## AIM OF THE TASK
For the string "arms", find every matching line in the records and copy it.

## PROVIDED RECORDS
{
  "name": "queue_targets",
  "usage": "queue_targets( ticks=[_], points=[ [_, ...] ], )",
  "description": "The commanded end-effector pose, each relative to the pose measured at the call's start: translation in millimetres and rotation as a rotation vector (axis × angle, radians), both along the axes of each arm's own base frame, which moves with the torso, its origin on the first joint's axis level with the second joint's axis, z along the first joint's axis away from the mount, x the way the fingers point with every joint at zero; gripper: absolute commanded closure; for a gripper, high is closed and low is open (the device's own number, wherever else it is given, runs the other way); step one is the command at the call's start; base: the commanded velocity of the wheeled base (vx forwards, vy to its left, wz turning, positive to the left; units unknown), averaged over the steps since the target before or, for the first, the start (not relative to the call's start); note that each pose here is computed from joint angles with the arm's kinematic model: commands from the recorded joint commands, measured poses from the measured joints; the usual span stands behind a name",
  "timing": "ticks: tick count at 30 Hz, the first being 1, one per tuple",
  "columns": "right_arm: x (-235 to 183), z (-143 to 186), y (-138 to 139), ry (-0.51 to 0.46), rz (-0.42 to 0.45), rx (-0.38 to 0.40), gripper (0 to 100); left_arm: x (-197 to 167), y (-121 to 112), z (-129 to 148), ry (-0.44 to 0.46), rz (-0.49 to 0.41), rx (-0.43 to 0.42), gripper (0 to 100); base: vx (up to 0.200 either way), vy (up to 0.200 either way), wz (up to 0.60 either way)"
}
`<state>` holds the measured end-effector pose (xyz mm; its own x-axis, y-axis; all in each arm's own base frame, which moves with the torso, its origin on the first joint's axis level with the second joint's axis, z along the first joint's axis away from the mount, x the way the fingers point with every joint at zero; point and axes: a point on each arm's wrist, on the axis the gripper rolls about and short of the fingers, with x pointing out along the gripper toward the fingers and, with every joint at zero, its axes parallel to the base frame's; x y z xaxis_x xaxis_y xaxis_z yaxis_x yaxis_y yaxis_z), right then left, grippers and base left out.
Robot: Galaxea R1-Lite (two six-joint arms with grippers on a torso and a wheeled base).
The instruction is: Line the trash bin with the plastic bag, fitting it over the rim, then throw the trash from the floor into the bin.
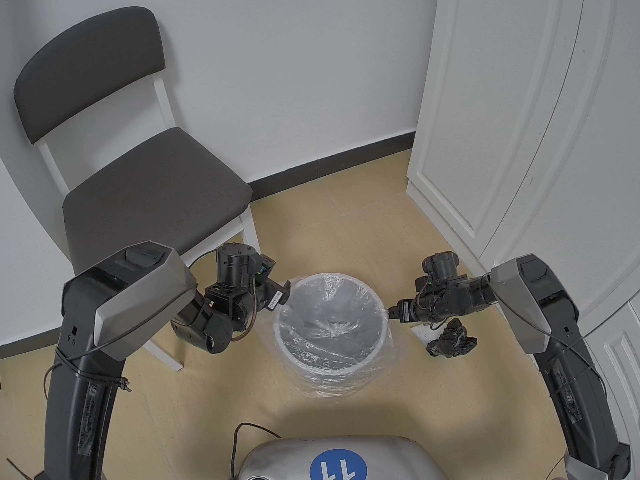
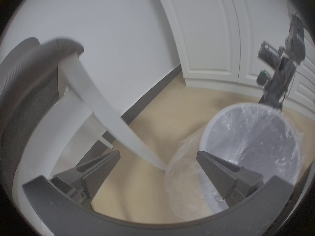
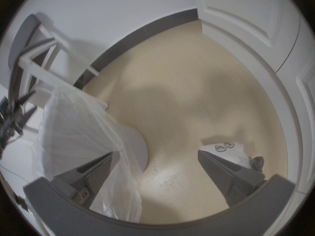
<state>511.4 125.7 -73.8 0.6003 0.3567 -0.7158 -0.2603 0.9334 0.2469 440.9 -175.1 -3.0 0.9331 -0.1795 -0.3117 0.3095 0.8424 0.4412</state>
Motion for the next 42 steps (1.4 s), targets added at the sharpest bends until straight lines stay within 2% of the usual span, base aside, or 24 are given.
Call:
queue_targets(
  ticks=[1, 8, 10, 14, 17, 21, 25, 29, 36, 42],
  points=[
    [-2.1, -33.2, 1.8, 0.025, 0.032, -0.026, 0, -11.1, -17.2, 9.6, -0.020, -0.042, -0.009, 0, 0.000, 0.000, 0.00],
    [-1.5, -35.3, 1.8, 0.013, 0.030, -0.030, 0, -15.7, -25.4, 8.5, -0.045, -0.062, -0.021, 0, 0.000, 0.000, 0.00],
    [2.1, -32.0, 2.4, -0.034, 0.019, -0.024, 0, -20.6, -29.4, 7.4, -0.040, -0.074, -0.018, 0, 0.000, 0.000, 0.00],
    [7.3, 5.5, 0.3, -0.100, -0.027, -0.024, 0, -31.3, -36.7, 7.3, -0.016, -0.101, 0.000, 0, 0.000, 0.000, 0.00],
    [5.0, 12.2, -5.3, -0.102, -0.032, -0.030, 0, -36.1, -42.1, 8.6, -0.008, -0.117, 0.011, 0, 0.000, 0.000, 0.00],
    [2.5, 42.3, -16.8, -0.134, -0.043, -0.043, 0, -41.6, -52.6, 14.6, 0.044, -0.158, 0.100, 0, 0.000, 0.000, 0.00],
    [-9.6, 66.0, -20.1, -0.158, 0.001, -0.089, 0, -38.8, -64.8, 22.6, 0.051, -0.126, 0.173, 0, 0.000, 0.000, 0.00],
    [-21.6, 81.0, -18.7, -0.237, 0.044, -0.122, 0, -34.6, -77.9, 25.8, 0.087, -0.125, 0.212, 0, 0.000, 0.000, 0.00],
    [-42.3, 89.4, -18.6, -0.344, 0.130, -0.201, 0, -40.3, -80.5, 11.7, 0.186, -0.123, 0.281, 0, 0.000, 0.000, 0.00],
    [-46.0, 97.0, -20.1, -0.373, 0.135, -0.208, 0, -48.2, -81.4, -2.8, 0.228, -0.137, 0.308, 0, 0.000, 0.000, 0.00]
  ],
)
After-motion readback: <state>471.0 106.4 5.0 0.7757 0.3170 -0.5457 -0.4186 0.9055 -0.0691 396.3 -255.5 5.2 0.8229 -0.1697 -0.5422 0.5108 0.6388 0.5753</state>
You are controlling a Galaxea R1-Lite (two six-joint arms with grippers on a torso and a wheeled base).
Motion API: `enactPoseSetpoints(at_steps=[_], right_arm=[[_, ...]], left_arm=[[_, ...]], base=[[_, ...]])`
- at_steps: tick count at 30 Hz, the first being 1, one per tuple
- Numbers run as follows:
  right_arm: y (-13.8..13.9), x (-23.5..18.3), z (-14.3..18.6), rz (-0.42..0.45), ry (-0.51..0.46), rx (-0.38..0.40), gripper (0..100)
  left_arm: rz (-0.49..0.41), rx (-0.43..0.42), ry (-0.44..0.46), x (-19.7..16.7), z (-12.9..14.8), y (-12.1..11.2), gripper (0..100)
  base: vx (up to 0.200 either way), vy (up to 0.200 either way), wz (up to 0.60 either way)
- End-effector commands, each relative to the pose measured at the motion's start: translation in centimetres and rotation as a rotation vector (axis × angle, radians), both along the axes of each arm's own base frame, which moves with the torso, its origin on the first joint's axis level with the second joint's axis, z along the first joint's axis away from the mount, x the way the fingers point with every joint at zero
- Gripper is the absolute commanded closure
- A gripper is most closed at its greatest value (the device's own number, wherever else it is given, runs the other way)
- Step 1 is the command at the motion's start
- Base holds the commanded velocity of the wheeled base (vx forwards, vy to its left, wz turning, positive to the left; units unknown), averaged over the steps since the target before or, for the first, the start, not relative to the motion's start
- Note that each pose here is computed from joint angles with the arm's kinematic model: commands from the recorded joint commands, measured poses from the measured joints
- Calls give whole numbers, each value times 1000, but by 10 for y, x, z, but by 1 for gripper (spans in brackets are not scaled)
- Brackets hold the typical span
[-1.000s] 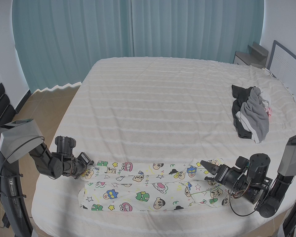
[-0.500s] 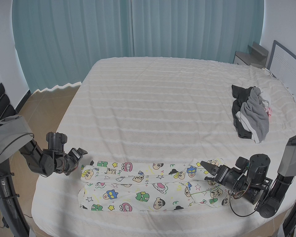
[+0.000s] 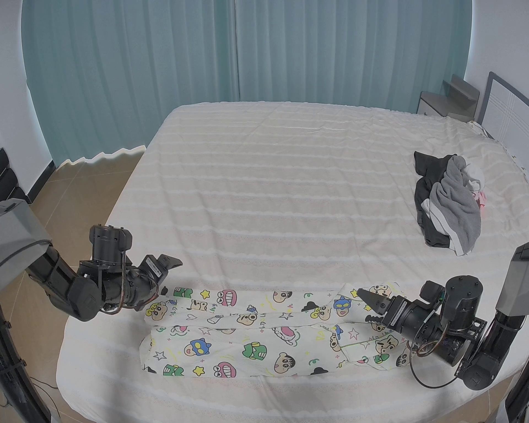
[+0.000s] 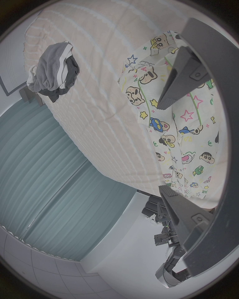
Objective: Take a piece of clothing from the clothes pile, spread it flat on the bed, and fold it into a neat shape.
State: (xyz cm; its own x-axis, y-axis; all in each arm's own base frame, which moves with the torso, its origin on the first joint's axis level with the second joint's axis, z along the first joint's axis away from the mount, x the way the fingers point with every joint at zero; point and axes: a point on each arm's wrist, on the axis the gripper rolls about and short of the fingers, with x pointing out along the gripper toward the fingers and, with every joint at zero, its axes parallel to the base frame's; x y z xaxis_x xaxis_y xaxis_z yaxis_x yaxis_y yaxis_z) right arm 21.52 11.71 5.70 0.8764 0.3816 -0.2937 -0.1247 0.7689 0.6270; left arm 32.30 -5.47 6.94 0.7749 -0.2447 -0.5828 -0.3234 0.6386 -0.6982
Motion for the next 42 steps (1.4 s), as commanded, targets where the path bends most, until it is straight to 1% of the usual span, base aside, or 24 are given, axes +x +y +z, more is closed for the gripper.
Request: enactPoseSetpoints(at_steps=[1,6,10,13,18,22,23,24,25,26,28,30,33,35,36,37,38,40,41,42], right_arm=[[-1,-1,0,1,1,0,0],[-1,-2,0,1,-11,5,0],[-1,-2,0,1,-10,4,0],[-1,-2,0,1,-11,5,0],[-1,-2,0,1,-13,6,0],[-1,-3,1,1,-14,6,0],[-1,-3,1,1,-14,6,0],[-1,-3,1,1,-13,6,0],[-1,-3,1,1,-14,6,0],[-1,-3,1,3,-14,6,0],[-1,-3,1,3,-13,6,0],[0,-3,1,6,-13,6,0],[0,-4,1,7,-13,6,0],[0,-4,1,7,-13,6,0],[0,-4,1,7,-13,6,0],[0,-4,1,7,-13,6,0],[0,-4,1,7,-13,6,0],[0,-4,1,7,-13,6,0],[0,-4,1,7,-13,6,0],[0,-4,1,7,-13,6,0]], left_arm=[[-18,19,84,2,-29,-7,0],[11,51,139,6,-55,-4,0],[23,78,143,7,-59,4,0],[21,114,145,4,-59,14,0],[57,113,117,1,-46,27,0],[67,93,35,-3,-17,29,0],[70,90,28,-4,-14,29,0],[61,79,-3,-10,0,27,0],[60,78,-6,-10,2,27,0],[39,58,-23,-17,14,20,0],[-2,16,-25,-25,25,7,0],[-31,-7,-9,-31,27,0,0],[-97,1,40,-43,17,-16,0],[-108,5,53,-45,14,-19,0],[-139,15,95,-51,3,-27,0],[-139,15,95,-51,3,-27,0],[-150,34,139,-53,-10,-31,0],[-150,34,139,-53,-10,-31,0],[-136,65,206,-49,-31,-33,0],[-135,67,209,-49,-32,-33,0]], base=[[0,0,0],[0,0,0],[0,0,0],[0,0,0],[0,0,0],[0,0,0],[0,0,0],[0,0,0],[0,0,0],[0,0,0],[0,0,0],[0,0,0],[0,0,0],[0,0,0],[0,0,0],[0,0,0],[0,0,0],[0,0,0],[0,0,0],[0,0,0]])
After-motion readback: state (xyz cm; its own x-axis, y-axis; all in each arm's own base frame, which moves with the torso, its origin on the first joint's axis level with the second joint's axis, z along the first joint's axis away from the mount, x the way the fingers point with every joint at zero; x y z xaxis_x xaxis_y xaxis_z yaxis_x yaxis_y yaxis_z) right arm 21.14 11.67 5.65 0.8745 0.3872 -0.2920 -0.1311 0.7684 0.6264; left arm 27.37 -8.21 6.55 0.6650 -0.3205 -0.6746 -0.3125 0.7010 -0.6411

## ANSWER SECTION
Robot: Galaxea R1-Lite (two six-joint arms with grippers on a torso and a wheeled base).
You are controlling a Galaxea R1-Lite (two six-joint arms with grippers on a torso and a wheeled base).

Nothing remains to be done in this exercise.